Vogon Today

Selected News from the Galaxy

StartMag

Because nuclear fusion is still a long way off

Because nuclear fusion is still a long way off

Despite the successful experiment in the United States, nuclear fusion is still far from commercial use. But in the long run it could be a fundamental ally for decarbonisation. Marco Dell'Aguzzo's point

For the first time, a nuclear fusion experiment has produced more energy than was consumed in the process.

The one obtained by the Lawrence Livermore laboratory in California is an extraordinary and historic result, which brings us closer to a technology that promises abundant, stable electricity, free of carbon dioxide and also low in radioactive waste: the main waste from hydrogen fusion is in fact the tritium , a low-radioactive, fast-decaying isotope.
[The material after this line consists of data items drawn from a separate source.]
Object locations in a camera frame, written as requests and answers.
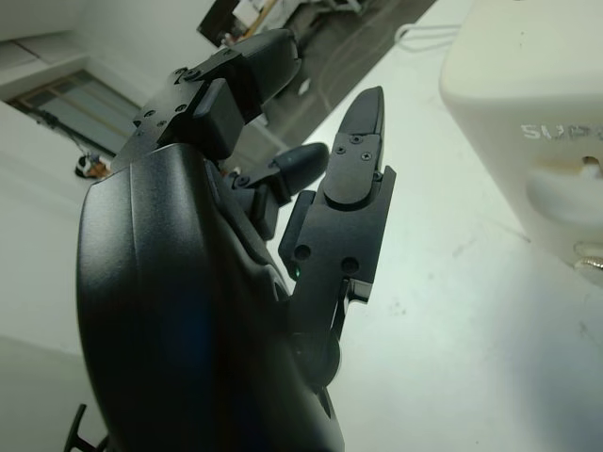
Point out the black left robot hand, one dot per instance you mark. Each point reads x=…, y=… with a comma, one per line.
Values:
x=179, y=282

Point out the white two-slot toaster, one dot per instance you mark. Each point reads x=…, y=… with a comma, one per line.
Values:
x=523, y=80

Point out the small orange black object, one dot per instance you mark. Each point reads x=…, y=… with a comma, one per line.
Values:
x=89, y=166

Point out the glass window with wooden frame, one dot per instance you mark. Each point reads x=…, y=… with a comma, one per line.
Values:
x=75, y=108

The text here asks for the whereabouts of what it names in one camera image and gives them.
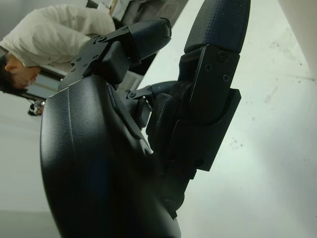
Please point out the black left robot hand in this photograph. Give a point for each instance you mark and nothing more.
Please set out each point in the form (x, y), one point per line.
(99, 161)

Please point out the person, light jacket, dark trousers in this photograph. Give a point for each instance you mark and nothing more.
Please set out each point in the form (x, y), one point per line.
(54, 37)

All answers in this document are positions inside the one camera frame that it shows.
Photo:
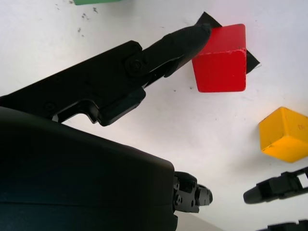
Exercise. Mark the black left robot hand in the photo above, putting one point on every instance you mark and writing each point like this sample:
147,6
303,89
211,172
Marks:
276,187

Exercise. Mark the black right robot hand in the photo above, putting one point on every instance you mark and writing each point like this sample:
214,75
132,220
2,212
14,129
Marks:
72,168

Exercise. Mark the yellow wooden cube block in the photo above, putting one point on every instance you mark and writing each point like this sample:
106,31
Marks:
286,134

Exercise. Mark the red wooden cube block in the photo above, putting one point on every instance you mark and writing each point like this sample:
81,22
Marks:
220,69

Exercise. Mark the green wooden cube block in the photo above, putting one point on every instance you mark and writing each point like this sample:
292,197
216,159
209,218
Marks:
96,2

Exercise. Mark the black tape strip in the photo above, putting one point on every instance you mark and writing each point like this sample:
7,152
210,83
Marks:
251,62

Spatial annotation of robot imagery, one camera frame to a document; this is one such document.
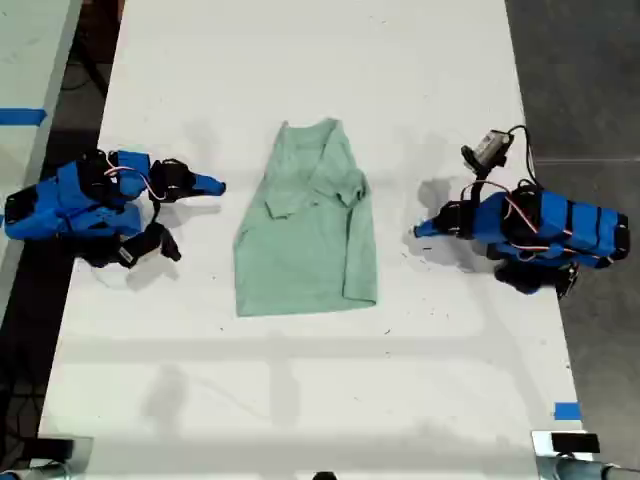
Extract pale green t-shirt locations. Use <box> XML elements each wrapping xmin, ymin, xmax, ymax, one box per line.
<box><xmin>233</xmin><ymin>117</ymin><xmax>379</xmax><ymax>319</ymax></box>

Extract long blue tape strip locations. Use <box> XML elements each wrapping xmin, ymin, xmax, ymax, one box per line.
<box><xmin>0</xmin><ymin>107</ymin><xmax>49</xmax><ymax>126</ymax></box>

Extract white side table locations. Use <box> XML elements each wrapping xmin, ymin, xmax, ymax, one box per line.
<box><xmin>0</xmin><ymin>0</ymin><xmax>84</xmax><ymax>301</ymax></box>

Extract small black box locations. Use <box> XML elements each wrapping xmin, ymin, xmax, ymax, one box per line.
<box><xmin>550</xmin><ymin>432</ymin><xmax>601</xmax><ymax>455</ymax></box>
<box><xmin>32</xmin><ymin>437</ymin><xmax>76</xmax><ymax>464</ymax></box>

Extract metal pipe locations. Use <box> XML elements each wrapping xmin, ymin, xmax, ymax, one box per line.
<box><xmin>537</xmin><ymin>457</ymin><xmax>640</xmax><ymax>480</ymax></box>

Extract red white arm wire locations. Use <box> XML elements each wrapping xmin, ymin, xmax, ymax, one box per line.
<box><xmin>103</xmin><ymin>152</ymin><xmax>169</xmax><ymax>204</ymax></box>
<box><xmin>459</xmin><ymin>180</ymin><xmax>541</xmax><ymax>234</ymax></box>

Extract black stalk of silver camera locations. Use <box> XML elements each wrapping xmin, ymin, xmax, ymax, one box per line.
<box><xmin>468</xmin><ymin>167</ymin><xmax>490</xmax><ymax>202</ymax></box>

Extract black camera box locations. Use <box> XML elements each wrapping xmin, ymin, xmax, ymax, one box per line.
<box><xmin>115</xmin><ymin>222</ymin><xmax>183</xmax><ymax>271</ymax></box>

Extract silver camera box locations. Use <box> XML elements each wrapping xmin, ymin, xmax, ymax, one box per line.
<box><xmin>460</xmin><ymin>128</ymin><xmax>516</xmax><ymax>177</ymax></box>

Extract black camera cable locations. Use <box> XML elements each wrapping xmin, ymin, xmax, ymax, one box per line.
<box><xmin>507</xmin><ymin>124</ymin><xmax>540</xmax><ymax>189</ymax></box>

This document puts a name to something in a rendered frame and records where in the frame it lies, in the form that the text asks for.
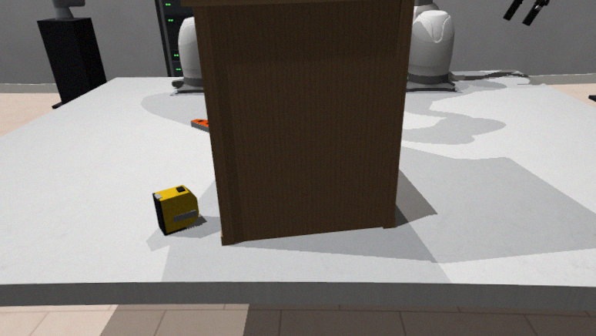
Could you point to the orange spirit level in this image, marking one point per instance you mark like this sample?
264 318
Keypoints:
200 124

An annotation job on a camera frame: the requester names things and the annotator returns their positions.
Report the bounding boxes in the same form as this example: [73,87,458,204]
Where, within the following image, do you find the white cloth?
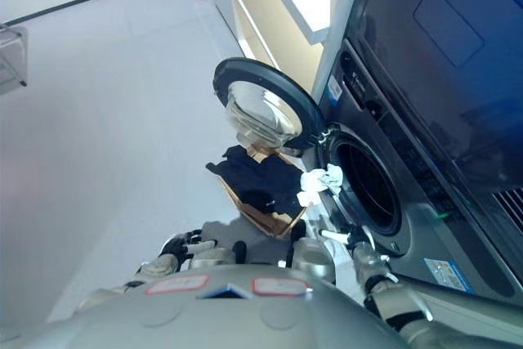
[296,163,345,208]

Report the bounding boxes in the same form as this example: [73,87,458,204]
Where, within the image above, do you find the black clothes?
[205,145,306,220]

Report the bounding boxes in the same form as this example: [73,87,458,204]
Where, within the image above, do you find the dark stacked dryer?
[344,0,523,205]

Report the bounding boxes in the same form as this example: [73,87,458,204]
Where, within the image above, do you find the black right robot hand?
[318,224,375,250]

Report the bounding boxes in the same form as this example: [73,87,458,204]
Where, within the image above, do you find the blue energy label sticker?
[422,257,477,295]

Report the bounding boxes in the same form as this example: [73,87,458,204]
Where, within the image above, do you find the brown cardboard basket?
[217,142,312,240]

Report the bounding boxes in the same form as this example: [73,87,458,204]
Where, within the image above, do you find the round washing machine door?
[212,57,320,159]

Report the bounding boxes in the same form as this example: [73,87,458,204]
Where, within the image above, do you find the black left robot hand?
[160,230,217,262]

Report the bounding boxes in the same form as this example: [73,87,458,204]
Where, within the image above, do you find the silver robot torso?
[0,265,412,349]

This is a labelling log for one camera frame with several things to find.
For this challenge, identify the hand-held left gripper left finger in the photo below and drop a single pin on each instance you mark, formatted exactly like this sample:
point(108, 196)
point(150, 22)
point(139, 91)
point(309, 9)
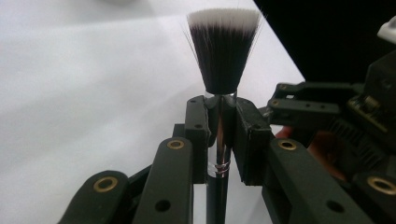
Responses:
point(196, 124)

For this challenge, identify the white table cover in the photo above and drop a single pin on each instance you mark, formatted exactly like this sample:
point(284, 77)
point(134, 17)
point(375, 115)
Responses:
point(93, 93)

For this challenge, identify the black makeup brush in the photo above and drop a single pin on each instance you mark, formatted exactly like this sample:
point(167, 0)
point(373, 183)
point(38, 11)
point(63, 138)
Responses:
point(222, 62)

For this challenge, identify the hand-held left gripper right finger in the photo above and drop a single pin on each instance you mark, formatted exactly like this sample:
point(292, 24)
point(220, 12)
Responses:
point(252, 140)

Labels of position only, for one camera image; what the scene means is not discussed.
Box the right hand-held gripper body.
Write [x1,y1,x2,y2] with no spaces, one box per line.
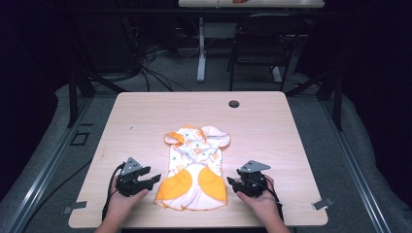
[237,159,272,199]

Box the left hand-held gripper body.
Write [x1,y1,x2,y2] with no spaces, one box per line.
[115,157,154,198]

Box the white and orange baby garment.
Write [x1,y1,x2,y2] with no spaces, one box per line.
[154,124,232,213]

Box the person's right hand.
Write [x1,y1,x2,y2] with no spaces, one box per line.
[235,174,284,225]

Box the person's left hand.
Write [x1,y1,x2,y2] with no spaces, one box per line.
[104,176,151,225]

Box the grey tape piece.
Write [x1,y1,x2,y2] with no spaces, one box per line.
[311,196,335,212]
[62,200,88,216]

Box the white table leg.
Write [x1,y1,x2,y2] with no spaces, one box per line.
[196,17,208,83]

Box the black chair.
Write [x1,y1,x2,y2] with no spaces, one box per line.
[226,13,306,92]

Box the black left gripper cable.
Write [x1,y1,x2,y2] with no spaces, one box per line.
[101,162,126,222]

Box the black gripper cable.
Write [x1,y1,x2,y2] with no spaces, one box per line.
[101,162,126,222]
[262,176,286,222]

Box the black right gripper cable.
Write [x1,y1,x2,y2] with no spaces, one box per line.
[262,176,286,222]

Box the black floor cable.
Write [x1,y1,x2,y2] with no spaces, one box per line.
[18,157,95,233]

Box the aluminium floor rail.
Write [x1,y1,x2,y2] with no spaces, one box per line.
[4,96,95,233]
[319,96,394,233]

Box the bundle of floor cables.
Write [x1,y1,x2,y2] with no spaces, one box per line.
[138,43,192,93]

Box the black metal frame stand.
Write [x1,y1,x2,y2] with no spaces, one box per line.
[285,68,345,132]
[65,61,128,128]

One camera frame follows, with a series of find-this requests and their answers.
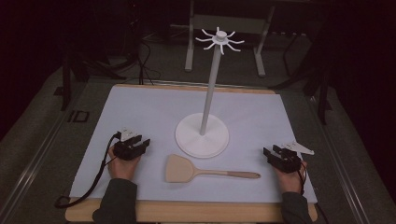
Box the white metal desk frame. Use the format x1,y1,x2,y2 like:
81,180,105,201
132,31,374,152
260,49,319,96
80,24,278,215
184,0,276,78

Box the white table mat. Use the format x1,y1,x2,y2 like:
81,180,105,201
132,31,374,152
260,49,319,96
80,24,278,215
68,85,318,204

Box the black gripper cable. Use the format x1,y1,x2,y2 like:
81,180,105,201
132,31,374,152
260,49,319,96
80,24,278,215
54,133,122,210
297,161,308,196

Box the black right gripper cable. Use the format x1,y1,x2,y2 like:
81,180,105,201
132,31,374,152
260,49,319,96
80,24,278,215
297,161,308,196

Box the person's right hand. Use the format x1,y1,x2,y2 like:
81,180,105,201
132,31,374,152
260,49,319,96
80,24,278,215
273,160,309,195

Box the wooden spatula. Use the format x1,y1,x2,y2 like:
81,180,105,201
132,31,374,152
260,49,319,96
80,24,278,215
164,153,262,184

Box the black floor bracket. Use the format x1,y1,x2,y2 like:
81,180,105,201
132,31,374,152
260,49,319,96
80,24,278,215
67,109,91,123

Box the black metal stand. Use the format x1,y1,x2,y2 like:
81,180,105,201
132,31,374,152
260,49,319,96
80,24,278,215
270,29,333,126

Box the black tripod stand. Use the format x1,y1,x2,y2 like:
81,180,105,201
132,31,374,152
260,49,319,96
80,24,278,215
60,43,127,112

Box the white hook rack stand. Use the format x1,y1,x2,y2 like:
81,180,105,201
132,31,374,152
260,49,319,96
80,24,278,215
175,26,246,159

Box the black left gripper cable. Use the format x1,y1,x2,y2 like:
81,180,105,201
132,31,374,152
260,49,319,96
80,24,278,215
54,133,122,210

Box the person's left hand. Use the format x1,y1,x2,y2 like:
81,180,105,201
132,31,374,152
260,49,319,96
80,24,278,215
106,145,143,182

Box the white mat on board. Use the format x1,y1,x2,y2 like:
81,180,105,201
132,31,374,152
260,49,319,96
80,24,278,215
64,82,319,224

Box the black floor cables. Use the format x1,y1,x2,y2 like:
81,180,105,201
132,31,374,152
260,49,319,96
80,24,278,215
135,39,163,86

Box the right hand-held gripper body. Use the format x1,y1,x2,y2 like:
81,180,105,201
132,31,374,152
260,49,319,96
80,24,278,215
268,140,316,175

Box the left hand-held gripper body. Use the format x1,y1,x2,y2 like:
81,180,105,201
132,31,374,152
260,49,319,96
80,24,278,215
112,127,143,161
Be careful with the enthusiasm, though. Despite the milestone achieved in the United States, nuclear fusion still has many engineering and economic challenges to overcome (the entire process needs to be made more efficient and less expensive, and scaled up) and is far from commercial use.

Therefore, it is unlikely that it will make a decisive contribution to the energy transition. Also because the technologies useful for the immediate reduction of emissions – renewables, batteries, bio and synthetic fuels, carbon capture, nuclear fission – are already available and proven, or are at a more advanced level of development.

But the search must not stop. Because in the long term, around 2050, when we will (hopefully) have already reached climate neutrality, fusion could be a fundamental ally for the profound decarbonisation of human activities, beyond the "net zero".